Work task: The full listing, excluding its pictures, should be printed exactly as it stands.

Information provided:
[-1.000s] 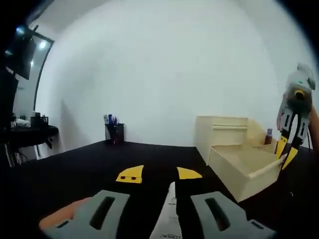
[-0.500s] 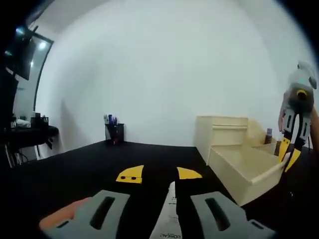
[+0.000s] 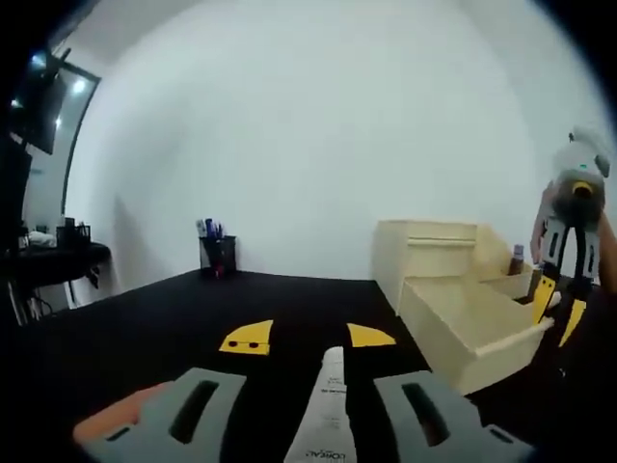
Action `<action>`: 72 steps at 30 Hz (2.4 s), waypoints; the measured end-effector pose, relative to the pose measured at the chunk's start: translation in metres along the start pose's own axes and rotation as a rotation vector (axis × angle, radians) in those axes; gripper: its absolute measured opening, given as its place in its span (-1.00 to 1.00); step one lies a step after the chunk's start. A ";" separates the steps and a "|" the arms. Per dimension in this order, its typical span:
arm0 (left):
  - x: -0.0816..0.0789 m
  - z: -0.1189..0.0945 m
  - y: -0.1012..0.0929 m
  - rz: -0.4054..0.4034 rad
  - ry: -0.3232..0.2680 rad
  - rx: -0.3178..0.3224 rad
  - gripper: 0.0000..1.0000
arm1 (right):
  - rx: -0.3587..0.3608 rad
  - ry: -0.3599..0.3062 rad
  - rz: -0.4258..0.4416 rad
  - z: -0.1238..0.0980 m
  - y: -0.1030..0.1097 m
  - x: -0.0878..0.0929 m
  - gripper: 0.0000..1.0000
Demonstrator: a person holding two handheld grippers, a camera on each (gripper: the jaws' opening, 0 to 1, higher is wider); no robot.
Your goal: Open the drawer, pick up the cosmetic bottles from the table one by one, place them into the drawer, release the gripper, close the drawer, and move the gripper away
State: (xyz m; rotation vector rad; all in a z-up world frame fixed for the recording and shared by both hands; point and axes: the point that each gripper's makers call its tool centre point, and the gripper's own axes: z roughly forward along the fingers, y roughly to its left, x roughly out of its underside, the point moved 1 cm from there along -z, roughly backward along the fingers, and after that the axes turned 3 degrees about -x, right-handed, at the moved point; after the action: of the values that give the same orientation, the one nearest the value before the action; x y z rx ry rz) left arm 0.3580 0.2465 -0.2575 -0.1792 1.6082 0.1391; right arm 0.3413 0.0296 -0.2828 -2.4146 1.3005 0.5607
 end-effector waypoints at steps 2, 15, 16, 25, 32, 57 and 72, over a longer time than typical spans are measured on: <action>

Reply:
[-1.000s] 
[-0.500s] 
[+0.000s] 
Action `<action>`: 72 steps at 30 Hz (2.4 s), waypoints; the measured end-effector pose, relative to the pose measured at the chunk's start: translation in metres along the start pose's own axes and rotation as a rotation vector (axis × angle, radians) in those axes; gripper: its absolute measured opening, given as its place in its span (-1.00 to 1.00); step one lies a step after the chunk's start. A ";" separates the steps and a "|" the arms. Per dimension in this order, its typical span:
arm0 (left):
  - x: -0.0816..0.0789 m
  - z: -0.1189..0.0945 m
  - y: -0.1012..0.0929 m
  - rz: -0.4054..0.4034 rad
  - ry: -0.3232..0.2680 rad
  - rx: -0.3178..0.3224 rad
  - gripper: 0.0000..1.0000
arm1 (right):
  - rx: -0.3587..0.3608 rad
  - ry: -0.3599..0.3062 rad
  - rz: -0.4258..0.4416 rad
  - z: -0.1238..0.0980 m
  - y: -0.1030..0.1097 m
  - x: -0.0878..0.0929 m
  - gripper: 0.0000..1.0000
Demonstrator: a person holding two handheld grippers, a camera on each (gripper: the jaws' opening, 0 to 1, higher is wider); no robot.
Your goal: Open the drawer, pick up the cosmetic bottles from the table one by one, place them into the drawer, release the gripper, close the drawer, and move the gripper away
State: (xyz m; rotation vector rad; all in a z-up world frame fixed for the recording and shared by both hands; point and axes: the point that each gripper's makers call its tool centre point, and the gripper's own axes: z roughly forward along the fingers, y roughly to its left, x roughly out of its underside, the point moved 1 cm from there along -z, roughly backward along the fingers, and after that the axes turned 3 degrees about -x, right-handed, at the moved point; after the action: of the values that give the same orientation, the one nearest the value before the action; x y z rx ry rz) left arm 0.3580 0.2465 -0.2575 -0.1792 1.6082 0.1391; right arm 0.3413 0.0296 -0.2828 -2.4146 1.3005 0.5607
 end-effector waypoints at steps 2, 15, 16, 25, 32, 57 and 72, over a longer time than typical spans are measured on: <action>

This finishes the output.